Your assertion God controls everything or nothing tells me you do not believe humans have a free will. Yet, you’re open to the possibility this free will some humans feel to have is a false perception instituted in them by God. However, if God controls, then a free will, even a false perception of it, is meaningless and I’ll explain why.

You said:
When God created, he created everything.
This is Truth. However, the joy of God lacked nothing: God had no need. He is sufficient in Himself. He has only to contemplate Himself to rejoice, to nourish Himself, to live, to rest.

Why did He create then? He made everything for the creature that He wanted to place as king in the work made by Him: that creature is man. Yet, the whole creation has not increased by one atom His infinite joy, beauty, life power.

Prior to creating man, The Supreme Mind has always known that man would have committed against himself the crime of killing Grace in himself, and the theft of robbing himself of Heaven.

Why did He create man then? Certainly many ask themselves why. Would you have preferred not to exist? Does this day not deserve, it itself, to be lived, although so poor and bare, and rendered harsh by our wickedness, so that we may know and admire the infinite beauty that the hand of God has sown in the universe?

The Supreme Mind, that knows everything, before man existed, knew that man would be a thief and self murderer. And, as the Eternal Goodness has no limits in being good, before Guilt existed, He thought of the means to obliterate Guilt. The means: Jesus, the Word. The instrument to render the means an efficient instrument: Mary. And, the Virgin was created in the sublime mind of God.

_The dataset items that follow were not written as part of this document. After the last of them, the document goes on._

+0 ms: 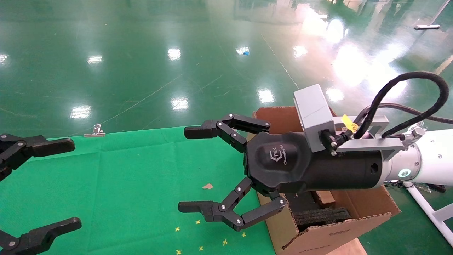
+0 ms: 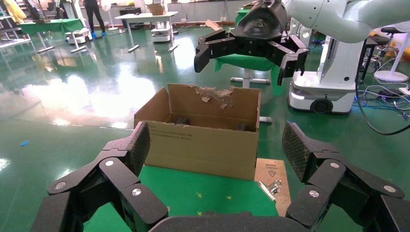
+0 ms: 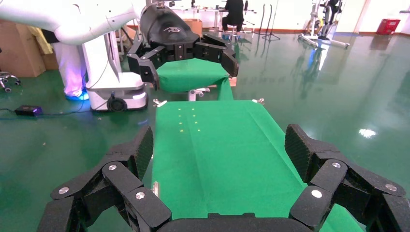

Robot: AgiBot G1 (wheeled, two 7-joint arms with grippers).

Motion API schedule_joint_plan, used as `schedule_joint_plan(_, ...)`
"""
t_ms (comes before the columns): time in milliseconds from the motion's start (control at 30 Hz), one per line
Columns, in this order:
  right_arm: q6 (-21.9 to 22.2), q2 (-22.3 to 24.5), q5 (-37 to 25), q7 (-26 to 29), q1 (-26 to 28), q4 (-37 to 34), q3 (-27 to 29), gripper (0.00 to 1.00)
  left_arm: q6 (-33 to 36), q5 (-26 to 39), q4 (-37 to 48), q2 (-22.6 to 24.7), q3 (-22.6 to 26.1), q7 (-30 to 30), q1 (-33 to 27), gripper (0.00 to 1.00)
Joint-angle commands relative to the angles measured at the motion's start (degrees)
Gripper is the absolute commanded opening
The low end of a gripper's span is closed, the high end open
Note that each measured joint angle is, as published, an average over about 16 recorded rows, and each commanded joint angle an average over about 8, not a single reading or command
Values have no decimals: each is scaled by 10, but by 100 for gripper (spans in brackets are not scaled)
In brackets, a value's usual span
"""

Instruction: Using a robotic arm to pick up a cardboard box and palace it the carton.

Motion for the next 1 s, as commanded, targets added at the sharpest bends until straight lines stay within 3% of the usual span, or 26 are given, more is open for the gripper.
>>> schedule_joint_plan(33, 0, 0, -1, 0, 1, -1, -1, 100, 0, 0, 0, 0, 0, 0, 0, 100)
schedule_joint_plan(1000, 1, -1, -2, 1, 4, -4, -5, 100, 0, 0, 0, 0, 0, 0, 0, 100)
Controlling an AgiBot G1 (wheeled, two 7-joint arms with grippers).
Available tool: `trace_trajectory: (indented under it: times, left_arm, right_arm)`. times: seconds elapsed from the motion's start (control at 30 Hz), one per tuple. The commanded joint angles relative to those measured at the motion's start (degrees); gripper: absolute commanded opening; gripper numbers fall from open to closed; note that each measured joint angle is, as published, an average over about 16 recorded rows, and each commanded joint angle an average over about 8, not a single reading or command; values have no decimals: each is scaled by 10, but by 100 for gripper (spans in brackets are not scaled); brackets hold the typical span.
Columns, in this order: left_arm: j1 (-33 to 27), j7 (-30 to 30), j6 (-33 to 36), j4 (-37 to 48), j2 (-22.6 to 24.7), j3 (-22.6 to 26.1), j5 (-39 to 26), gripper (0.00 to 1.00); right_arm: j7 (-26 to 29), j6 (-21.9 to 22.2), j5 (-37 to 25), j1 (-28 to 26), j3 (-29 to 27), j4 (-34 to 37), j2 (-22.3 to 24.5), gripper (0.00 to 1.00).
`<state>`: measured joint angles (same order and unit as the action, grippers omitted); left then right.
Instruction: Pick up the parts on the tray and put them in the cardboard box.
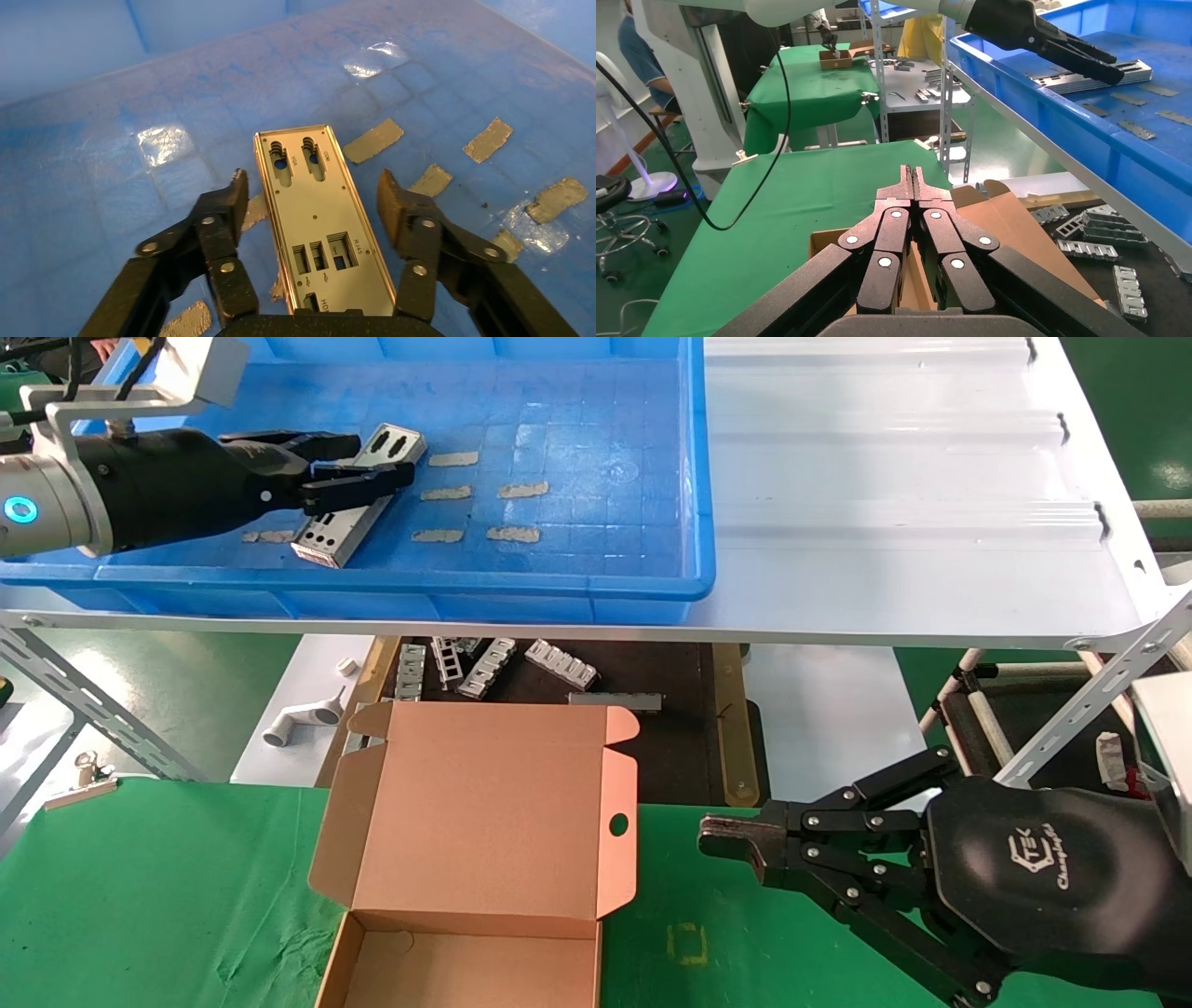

So, am I to believe God made Lucifer and other angels rebel against Him, to purposefully bring evil into the world, which is against His nature, then created humans just to make them kill the Grace within themselves, and created the Blessed Virgin Mary so She could bring His Son into the world, just so He could kill Jesus by using humans for our salvation, etc, even though He could make all humans go to Heaven, and control them there without doing any of that?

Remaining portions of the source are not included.